▶ [Brief]: The word "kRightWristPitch" may appear in some lines of the data; copy every such line.

▶ [Records for the exercise]:
• • • • •

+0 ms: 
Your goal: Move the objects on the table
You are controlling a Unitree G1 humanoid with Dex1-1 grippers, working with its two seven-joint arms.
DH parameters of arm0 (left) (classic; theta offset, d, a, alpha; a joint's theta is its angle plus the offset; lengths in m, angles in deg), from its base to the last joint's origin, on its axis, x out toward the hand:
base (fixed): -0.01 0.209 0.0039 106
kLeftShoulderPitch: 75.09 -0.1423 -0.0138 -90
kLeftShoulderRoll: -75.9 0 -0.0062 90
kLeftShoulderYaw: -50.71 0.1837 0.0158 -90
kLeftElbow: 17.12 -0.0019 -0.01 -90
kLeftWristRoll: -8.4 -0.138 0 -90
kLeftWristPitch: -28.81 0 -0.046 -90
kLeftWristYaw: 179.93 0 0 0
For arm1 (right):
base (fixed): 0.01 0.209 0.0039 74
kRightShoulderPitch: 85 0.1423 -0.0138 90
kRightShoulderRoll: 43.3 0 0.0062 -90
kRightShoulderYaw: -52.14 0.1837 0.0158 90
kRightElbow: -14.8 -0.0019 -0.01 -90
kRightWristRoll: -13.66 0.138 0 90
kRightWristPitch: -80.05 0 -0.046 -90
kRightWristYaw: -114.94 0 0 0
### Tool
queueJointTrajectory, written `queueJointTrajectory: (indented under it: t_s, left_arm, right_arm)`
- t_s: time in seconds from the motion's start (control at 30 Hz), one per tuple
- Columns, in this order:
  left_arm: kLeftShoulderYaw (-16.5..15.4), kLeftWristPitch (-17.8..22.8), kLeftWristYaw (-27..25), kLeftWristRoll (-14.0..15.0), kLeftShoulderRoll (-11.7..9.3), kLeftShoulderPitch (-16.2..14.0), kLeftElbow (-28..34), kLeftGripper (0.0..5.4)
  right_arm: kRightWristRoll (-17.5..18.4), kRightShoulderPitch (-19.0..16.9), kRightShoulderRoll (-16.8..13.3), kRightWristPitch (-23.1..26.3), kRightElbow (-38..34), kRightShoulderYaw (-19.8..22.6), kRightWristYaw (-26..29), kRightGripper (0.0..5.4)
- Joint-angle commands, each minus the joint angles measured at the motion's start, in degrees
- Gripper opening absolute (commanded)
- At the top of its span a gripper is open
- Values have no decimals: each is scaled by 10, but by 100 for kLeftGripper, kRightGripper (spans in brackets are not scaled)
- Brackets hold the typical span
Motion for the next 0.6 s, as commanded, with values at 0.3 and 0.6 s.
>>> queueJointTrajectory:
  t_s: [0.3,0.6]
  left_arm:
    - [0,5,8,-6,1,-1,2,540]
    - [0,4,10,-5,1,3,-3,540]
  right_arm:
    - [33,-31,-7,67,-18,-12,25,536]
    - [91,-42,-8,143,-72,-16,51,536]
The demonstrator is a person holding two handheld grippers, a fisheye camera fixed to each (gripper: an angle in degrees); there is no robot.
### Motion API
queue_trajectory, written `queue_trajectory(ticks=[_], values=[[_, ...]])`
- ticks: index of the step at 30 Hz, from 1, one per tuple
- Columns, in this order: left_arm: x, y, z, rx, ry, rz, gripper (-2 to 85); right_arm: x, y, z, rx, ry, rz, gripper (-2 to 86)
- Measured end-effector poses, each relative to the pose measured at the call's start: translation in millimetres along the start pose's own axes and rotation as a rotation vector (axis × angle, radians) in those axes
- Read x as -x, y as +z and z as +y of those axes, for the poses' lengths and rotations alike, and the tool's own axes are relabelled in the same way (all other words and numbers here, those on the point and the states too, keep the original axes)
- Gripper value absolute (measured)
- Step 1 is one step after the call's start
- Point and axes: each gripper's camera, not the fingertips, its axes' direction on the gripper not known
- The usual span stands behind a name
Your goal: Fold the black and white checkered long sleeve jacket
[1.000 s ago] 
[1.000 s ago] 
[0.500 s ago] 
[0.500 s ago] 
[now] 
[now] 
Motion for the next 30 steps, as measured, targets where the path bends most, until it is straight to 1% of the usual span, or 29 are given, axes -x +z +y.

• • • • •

▶ [Output]:
kRightWristPitch: -80.05 0 -0.046 -90
  right_arm: kRightWristRoll (-17.5..18.4), kRightShoulderPitch (-19.0..16.9), kRightShoulderRoll (-16.8..13.3), kRightWristPitch (-23.1..26.3), kRightElbow (-38..34), kRightShoulderYaw (-19.8..22.6), kRightWristYaw (-26..29), kRightGripper (0.0..5.4)

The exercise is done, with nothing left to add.